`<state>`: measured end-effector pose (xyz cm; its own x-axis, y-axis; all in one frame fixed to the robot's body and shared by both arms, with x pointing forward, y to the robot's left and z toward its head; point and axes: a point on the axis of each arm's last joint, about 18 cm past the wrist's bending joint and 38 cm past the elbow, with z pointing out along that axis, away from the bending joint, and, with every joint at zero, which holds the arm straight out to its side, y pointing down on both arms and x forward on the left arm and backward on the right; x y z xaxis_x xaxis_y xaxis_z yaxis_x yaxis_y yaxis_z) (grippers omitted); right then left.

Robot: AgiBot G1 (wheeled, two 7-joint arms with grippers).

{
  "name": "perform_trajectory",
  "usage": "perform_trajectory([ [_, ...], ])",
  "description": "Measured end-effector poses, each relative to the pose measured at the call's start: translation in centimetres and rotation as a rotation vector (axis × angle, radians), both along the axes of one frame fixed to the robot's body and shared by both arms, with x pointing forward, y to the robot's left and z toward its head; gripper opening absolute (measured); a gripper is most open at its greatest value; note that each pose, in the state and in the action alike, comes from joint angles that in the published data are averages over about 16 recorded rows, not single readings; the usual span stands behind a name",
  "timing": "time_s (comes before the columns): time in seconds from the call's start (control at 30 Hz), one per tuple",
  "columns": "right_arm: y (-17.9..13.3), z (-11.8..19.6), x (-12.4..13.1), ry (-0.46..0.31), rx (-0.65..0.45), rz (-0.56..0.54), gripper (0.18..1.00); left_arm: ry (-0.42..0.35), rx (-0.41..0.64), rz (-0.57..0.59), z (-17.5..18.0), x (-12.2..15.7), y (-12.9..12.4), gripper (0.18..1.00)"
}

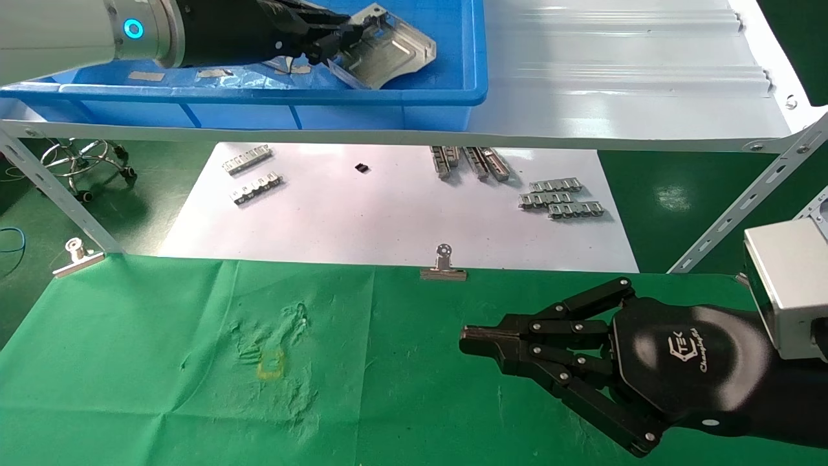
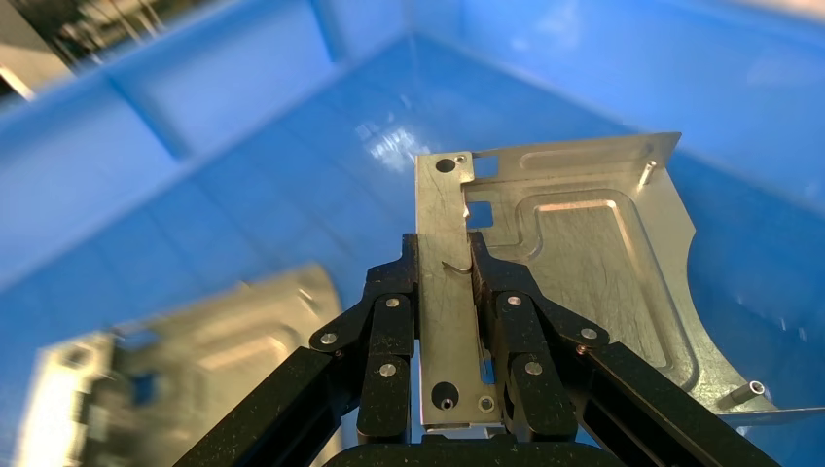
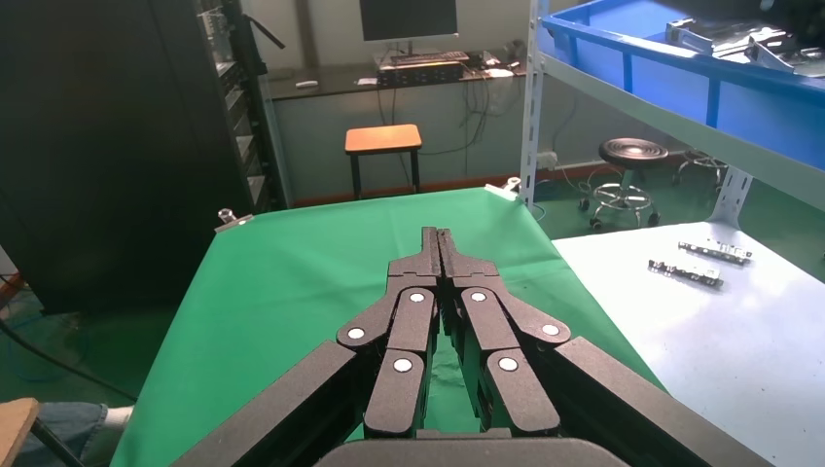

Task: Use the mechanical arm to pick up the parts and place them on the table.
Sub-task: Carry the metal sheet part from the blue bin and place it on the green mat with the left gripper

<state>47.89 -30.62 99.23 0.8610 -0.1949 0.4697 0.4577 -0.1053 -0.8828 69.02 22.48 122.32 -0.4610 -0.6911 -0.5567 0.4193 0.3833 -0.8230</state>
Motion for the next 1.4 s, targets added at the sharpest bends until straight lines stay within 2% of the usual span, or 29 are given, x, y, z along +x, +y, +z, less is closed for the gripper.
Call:
perform_trajectory([
  [0.33, 0.0, 0.0, 0.0, 0.000, 0.000, 0.000, 0.192, -0.070, -0.025, -0.128, 2.1, -3.6, 2.2, 0.270],
  [0.7, 0.0, 0.0, 0.0, 0.000, 0.000, 0.000, 0.192, -0.122, 0.116, -0.355, -0.8, -9.2, 5.5, 0.270],
  [0.93, 0.0, 0.0, 0.0, 0.000, 0.000, 0.000, 0.192, -0.185, 0.239, -0.432, -4.4, -12.2, 8.1, 0.269],
  [1.07, 0.0, 0.0, 0.0, 0.000, 0.000, 0.000, 0.192, -0.196, 0.319, -0.460, -7.3, -13.9, 9.2, 0.269],
  [1.23, 0.0, 0.0, 0.0, 0.000, 0.000, 0.000, 0.192, -0.146, 0.418, -0.493, -12.1, -15.7, 10.1, 0.269],
  [1.4, 0.0, 0.0, 0.0, 0.000, 0.000, 0.000, 0.192, -0.053, 0.490, -0.483, -17.0, -15.8, 11.4, 0.269],
])
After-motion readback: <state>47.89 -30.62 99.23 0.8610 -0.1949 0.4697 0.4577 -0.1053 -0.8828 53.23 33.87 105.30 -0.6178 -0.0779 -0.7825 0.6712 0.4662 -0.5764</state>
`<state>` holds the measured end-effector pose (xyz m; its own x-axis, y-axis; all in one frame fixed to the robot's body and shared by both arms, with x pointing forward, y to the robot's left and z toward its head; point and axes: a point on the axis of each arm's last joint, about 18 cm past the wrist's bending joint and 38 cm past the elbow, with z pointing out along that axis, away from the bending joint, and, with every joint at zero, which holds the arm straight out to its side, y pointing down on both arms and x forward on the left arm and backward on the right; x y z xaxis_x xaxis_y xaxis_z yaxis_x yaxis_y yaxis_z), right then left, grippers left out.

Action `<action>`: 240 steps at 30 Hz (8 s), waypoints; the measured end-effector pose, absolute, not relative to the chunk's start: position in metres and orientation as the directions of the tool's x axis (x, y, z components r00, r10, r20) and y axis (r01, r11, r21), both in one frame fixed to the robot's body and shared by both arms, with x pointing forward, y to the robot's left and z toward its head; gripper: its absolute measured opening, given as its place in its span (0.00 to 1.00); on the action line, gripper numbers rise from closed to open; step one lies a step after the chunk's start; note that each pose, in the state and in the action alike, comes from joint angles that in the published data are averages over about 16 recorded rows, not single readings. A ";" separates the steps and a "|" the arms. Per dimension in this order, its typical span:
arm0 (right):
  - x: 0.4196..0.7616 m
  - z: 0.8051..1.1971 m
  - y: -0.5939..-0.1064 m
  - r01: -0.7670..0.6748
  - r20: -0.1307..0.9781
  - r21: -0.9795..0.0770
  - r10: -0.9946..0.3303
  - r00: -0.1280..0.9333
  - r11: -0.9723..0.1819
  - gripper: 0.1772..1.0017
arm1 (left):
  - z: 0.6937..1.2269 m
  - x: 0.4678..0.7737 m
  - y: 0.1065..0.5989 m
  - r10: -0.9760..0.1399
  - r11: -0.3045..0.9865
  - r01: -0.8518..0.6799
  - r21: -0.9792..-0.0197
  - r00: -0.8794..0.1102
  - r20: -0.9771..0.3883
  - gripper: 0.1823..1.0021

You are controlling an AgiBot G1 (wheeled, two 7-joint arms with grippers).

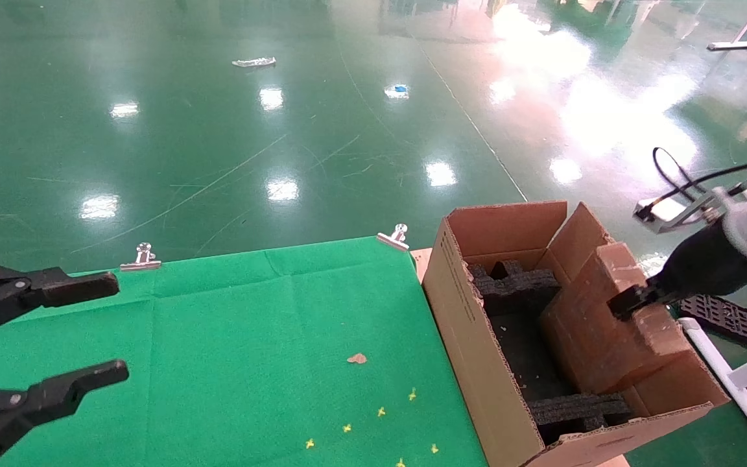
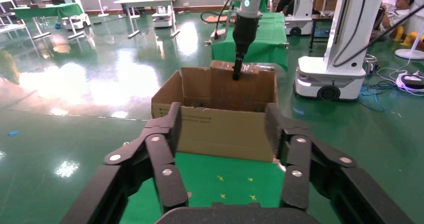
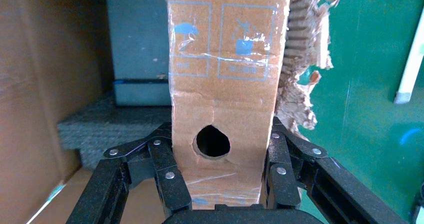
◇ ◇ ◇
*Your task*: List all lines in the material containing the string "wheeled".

*Response for this exercise*:
Robot: AgiBot G1 (wheeled, two 7-joint arms with grippers).
You are controlling an AgiBot G1 (wheeled, two 7-joint arms with grippers).

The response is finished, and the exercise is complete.